Speed of execution - NO language will execute as fast as a well-written assembly program. Assembly is the native language of the computer, and although 'C' will generally produce efficient code, it will still fall short of the speed assembly will offer. Many modern machines are fast enough that even interpreted languages (PERL, Python, etc.) will seem to run sufficiently fast, if you run a program in an interpreted or compiled language, and run the same program in Assembly, again assuming the assembly is well written, the assembly language program will be done long before the compiled or interpreted language. (Keep in mind that when the program is making heavy use of a library such as libc.a, both the compiled language and assembly language will appear to be running about the same.)
Register access - With the exception of the register modifier for variables available in C/C++, there is no way to access the registers. Generally, this is not an issue, but some processors have registers that the compiler is unaware of their existances. These are typically special-purpose registers, and compilers tend to only use general-purpose registers. As a result, the compiler has no idea how to access these other registers. This is one of the ways a good assembly language program can completely out-class a compiled program.

That being said....

Portability - Programs written in assambly language are terribly unportable. They may work great on one computer, but will not run at all on a computer using a different processor. In these cases, porting a program from one computer to another will effectively mean completely rewriting the entire program. (Writing a program for a Windoze 32-bit machine may or may not run on another Windows 64-bit machine, largely depending on the libraries used. Similar issues exist in Linux.) A program written for the Commodore 64 will run on an Atari 2600, because the processors are (more or less) the same, but it will not appear to run because the I/O and display memory is completely different.
Maintainability - Almost any program that is written in any language will eventually be modified at some future point, based on business needs or application changes. It is nearly impossible to anticipate future needs of users when a program is first being designed, so programs need to be written to anticiapte only that changes will eventually be needed. In assembly language, this is a particularly difficult component of design; modifications typically have much larger impacts on assambly language than they have on other languages. In many cases, what might be considered a "minor" change might, in fact, be "minor" in higher-level languages, but they can easily become more complicated in assembly. (I Personally would also argue that there are so few good assembly programmers, that becomes a significant part of this issue.)

This good versus bad argument can go on for days... but I'm more interested on getting on with how to do assembly, so here we go...

Step one: The Build Environment

Before even looking at assembly (or any programming), developing a cohesive development environment is necissary. This topic could be it's own page, very easily. I will simplify this by stating that there are a few different approaches.

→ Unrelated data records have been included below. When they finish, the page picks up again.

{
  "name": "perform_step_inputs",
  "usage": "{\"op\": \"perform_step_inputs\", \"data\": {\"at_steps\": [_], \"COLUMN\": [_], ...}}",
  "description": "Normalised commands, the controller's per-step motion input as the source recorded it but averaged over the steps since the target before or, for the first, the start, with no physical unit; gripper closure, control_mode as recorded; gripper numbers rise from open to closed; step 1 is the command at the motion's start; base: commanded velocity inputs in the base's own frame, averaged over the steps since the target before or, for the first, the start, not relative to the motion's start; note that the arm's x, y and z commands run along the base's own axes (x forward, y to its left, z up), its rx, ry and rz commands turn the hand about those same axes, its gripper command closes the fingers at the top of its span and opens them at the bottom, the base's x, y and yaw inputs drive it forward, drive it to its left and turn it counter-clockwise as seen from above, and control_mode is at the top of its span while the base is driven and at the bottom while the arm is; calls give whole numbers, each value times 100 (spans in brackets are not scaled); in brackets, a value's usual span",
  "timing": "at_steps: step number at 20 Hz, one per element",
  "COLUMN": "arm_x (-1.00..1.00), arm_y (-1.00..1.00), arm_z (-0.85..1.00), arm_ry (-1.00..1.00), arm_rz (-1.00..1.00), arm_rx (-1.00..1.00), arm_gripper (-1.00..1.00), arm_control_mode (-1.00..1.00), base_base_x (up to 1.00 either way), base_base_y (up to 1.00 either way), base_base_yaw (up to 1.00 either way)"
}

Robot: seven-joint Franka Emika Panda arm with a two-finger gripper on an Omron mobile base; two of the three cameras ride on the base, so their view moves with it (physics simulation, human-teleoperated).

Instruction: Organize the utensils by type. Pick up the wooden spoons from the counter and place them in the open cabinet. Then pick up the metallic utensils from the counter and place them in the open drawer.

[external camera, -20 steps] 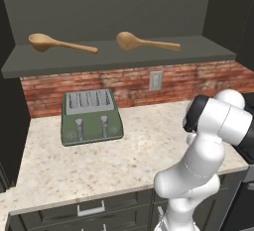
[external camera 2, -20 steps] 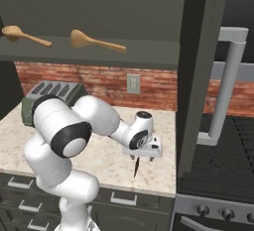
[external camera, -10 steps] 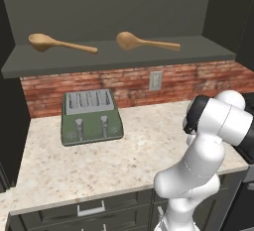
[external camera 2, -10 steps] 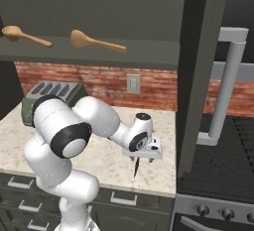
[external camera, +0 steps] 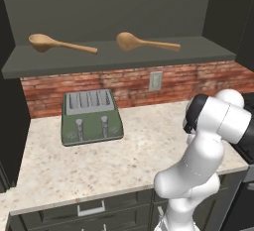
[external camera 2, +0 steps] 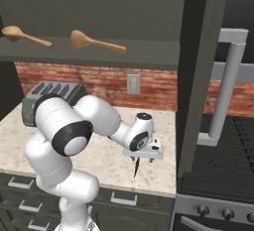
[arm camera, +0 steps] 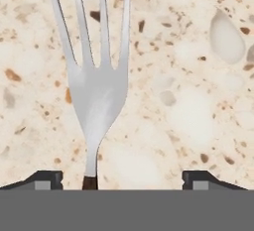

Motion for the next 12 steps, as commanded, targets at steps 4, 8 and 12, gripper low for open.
{"op": "perform_step_inputs", "data": {"at_steps": [4,8,12], "arm_x": [-4,-9,-15], "arm_y": [0,0,2], "arm_z": [-51,-38,-28], "arm_ry": [0,0,0], "arm_rz": [0,2,3], "arm_rx": [0,0,0], "arm_gripper": [100,100,100], "arm_control_mode": [-100,-100,-100], "base_base_x": [0,0,0], "base_base_y": [0,0,0], "base_base_yaw": [0,0,0]}}
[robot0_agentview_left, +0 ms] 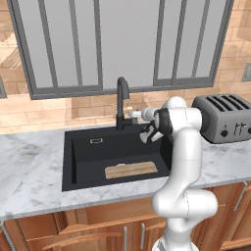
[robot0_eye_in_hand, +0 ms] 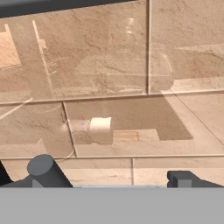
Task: Turn on the sink faucet with hot water and rinse the cutting board for ten seconds, then turn off the faucet. Push the cutting board to reach the water if necessary.
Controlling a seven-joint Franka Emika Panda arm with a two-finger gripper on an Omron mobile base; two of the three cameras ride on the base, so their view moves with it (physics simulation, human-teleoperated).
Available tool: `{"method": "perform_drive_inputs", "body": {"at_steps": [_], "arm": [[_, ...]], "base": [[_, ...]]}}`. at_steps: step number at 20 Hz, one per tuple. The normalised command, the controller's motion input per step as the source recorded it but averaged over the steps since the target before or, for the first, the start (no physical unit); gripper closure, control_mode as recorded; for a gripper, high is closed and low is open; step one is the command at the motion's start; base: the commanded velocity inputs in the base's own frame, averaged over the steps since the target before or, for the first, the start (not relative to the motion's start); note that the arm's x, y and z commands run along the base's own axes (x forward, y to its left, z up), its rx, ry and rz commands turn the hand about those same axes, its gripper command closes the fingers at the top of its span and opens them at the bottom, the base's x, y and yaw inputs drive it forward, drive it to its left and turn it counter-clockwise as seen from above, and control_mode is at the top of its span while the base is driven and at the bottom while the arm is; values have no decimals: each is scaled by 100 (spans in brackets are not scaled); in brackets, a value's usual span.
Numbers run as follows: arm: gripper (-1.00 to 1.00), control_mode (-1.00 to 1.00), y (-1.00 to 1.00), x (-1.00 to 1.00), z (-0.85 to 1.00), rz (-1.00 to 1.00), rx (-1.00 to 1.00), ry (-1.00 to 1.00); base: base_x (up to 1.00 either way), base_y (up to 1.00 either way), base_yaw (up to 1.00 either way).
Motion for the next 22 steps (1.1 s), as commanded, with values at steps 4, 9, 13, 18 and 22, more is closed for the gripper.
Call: {"method": "perform_drive_inputs", "body": {"at_steps": [4,9,13,18,22], "arm": [[-100,-100,0,1,0,0,0,0],[-100,-100,0,0,0,0,0,0],[-100,-100,0,0,0,0,0,-1],[-100,-100,0,0,0,0,0,0],[-100,-100,-18,0,0,0,0,0]], "base": [[0,0,0],[0,0,0],[0,0,0],[0,0,0],[0,0,0]]}}
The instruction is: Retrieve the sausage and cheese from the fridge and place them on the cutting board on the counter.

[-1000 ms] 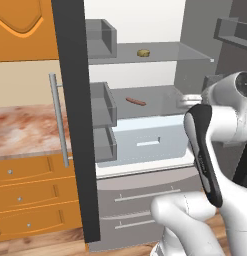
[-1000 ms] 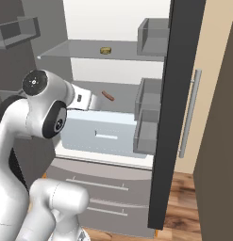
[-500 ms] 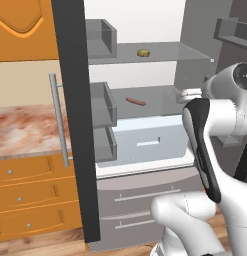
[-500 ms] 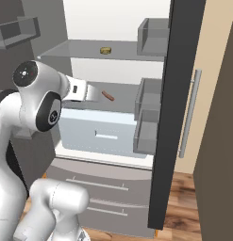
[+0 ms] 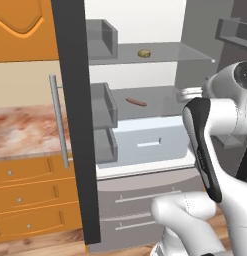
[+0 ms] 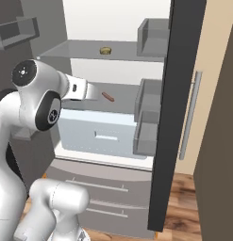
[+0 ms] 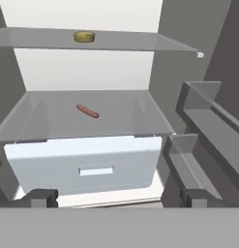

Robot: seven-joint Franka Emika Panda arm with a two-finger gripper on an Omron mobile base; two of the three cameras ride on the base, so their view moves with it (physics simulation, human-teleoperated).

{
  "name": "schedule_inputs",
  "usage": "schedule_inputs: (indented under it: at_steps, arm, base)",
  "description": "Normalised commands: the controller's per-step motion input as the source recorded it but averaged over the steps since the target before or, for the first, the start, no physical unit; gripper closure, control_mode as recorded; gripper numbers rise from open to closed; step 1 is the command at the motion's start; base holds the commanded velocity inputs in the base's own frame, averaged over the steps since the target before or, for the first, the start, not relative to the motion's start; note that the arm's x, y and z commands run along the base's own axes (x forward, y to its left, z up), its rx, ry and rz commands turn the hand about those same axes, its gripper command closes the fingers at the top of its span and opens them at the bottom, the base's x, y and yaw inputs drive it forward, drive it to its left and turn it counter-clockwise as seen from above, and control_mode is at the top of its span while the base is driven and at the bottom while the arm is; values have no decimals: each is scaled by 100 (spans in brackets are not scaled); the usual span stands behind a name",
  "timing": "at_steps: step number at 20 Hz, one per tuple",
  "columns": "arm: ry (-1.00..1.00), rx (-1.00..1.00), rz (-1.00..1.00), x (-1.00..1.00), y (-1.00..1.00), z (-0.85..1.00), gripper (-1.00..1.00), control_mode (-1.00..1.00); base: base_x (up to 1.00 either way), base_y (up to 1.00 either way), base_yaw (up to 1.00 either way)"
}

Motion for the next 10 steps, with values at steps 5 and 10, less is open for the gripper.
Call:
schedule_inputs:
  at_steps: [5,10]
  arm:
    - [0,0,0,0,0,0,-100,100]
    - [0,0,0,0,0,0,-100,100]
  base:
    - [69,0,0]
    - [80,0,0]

Native: Normally, developing software on the same system it is being designed to run on is prefered. The issues with "cross-compilers" (see below) can be daunting, and transfering from one system to another can be complex. As a result, if developing natively tends to have many benefits. For development on the PETs, VIC-20, and Commodore 64/128, the most common method is to use "monitor" programs. These monitors allow assembly, disassembly, direct control to memory data, saving to and loading from tape/disk, and that is about it. They provide a method to write programs, but only at very primative levels. The idea of "jump to a different location in memory" requires the developer to know in advance what that memory location is.... not always readily available, so it becomes necessary to go back to "fix" the memory location, later. Use of monitors is covered to some degree in the "Commodore 64 Programmer's Reference Guide." Several monitors were available in the shareware market. Additionaly, there were cartridges from Human Engineered Software (HES) for the VIC-20 and the Commodore 64/128 called "HESmon." These were a bit more advanced than the freeware/shareware monitors that had to be loaded from tape or disk.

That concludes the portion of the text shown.